Instructions for the task:
Only certain lines below are wanted: those starting at the line containing "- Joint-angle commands" and ending at the line containing "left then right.", both included, each retyped exactly.
--- Data for analysis Enclosed Below ---
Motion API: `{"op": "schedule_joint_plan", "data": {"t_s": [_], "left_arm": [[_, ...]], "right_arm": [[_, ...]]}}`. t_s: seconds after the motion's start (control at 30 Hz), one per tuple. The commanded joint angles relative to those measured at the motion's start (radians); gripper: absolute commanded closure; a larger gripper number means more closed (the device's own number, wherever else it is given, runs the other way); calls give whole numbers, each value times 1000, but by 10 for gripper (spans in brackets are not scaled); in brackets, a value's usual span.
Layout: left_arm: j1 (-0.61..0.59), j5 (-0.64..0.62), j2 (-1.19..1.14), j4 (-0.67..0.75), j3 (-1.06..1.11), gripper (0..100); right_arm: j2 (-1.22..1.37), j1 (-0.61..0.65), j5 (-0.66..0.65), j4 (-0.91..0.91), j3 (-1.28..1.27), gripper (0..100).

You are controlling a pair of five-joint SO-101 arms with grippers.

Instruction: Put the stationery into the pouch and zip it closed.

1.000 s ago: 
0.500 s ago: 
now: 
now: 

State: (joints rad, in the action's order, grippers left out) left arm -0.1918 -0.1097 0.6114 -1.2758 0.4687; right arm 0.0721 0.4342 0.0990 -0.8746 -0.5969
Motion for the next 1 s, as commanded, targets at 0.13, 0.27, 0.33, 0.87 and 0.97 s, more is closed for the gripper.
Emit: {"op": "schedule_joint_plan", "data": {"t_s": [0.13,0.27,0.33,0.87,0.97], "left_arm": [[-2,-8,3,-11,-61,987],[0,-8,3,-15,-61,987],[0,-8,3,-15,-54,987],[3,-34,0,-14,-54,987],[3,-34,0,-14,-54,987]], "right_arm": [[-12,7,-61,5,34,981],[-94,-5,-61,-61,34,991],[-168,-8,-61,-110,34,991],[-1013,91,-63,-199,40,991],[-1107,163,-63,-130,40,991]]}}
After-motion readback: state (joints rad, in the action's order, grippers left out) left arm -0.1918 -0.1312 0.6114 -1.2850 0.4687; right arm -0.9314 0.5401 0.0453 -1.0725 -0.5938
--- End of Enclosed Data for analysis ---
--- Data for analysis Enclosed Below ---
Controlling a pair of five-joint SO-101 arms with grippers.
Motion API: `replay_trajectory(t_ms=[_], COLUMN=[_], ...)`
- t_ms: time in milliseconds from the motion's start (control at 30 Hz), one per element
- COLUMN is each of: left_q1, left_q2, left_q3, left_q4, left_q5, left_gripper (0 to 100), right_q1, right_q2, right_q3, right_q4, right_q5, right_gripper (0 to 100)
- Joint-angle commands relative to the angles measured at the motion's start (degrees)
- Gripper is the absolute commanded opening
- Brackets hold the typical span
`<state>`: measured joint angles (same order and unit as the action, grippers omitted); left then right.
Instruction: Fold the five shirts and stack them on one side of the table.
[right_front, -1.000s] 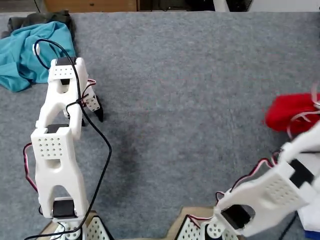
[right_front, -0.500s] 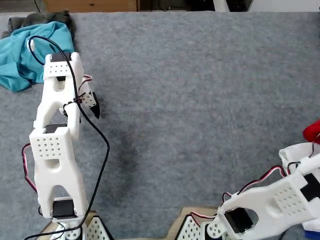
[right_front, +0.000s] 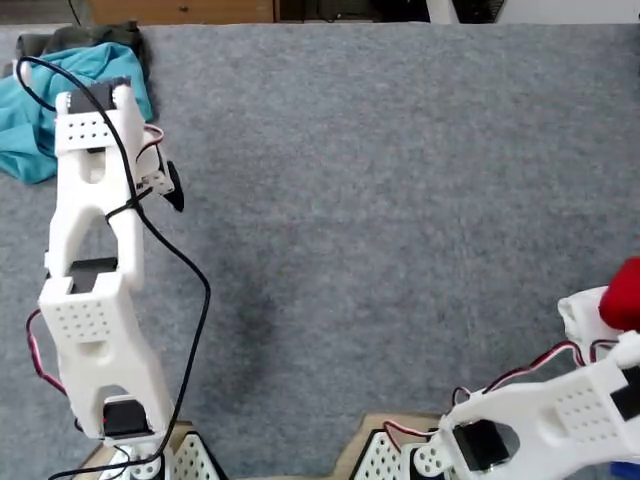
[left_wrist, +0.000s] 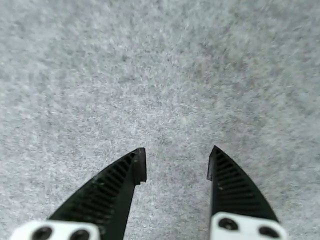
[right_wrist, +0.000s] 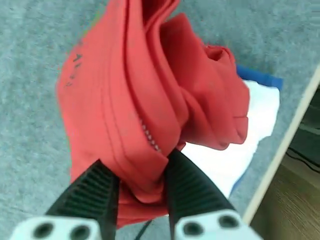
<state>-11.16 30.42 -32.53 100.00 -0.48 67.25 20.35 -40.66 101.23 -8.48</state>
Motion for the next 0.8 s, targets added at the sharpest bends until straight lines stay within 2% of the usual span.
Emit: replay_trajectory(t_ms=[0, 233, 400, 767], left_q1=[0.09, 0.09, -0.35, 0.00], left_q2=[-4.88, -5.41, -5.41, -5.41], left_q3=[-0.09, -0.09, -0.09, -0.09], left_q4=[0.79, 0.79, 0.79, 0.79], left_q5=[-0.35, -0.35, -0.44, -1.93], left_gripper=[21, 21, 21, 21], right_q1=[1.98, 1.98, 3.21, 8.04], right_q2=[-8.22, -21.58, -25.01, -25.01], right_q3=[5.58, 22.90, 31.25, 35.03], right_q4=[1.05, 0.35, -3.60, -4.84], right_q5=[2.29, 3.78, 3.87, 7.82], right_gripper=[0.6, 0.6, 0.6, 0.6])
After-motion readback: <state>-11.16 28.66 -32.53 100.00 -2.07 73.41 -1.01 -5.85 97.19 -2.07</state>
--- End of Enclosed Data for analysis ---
Solution below:
- Joint-angle commands relative to the angles measured at the motion's start (degrees)
- Gripper is the absolute commanded opening
- Brackets hold the typical span
`<state>`: measured joint angles (same order and unit as the action, grippers omitted); left then right.

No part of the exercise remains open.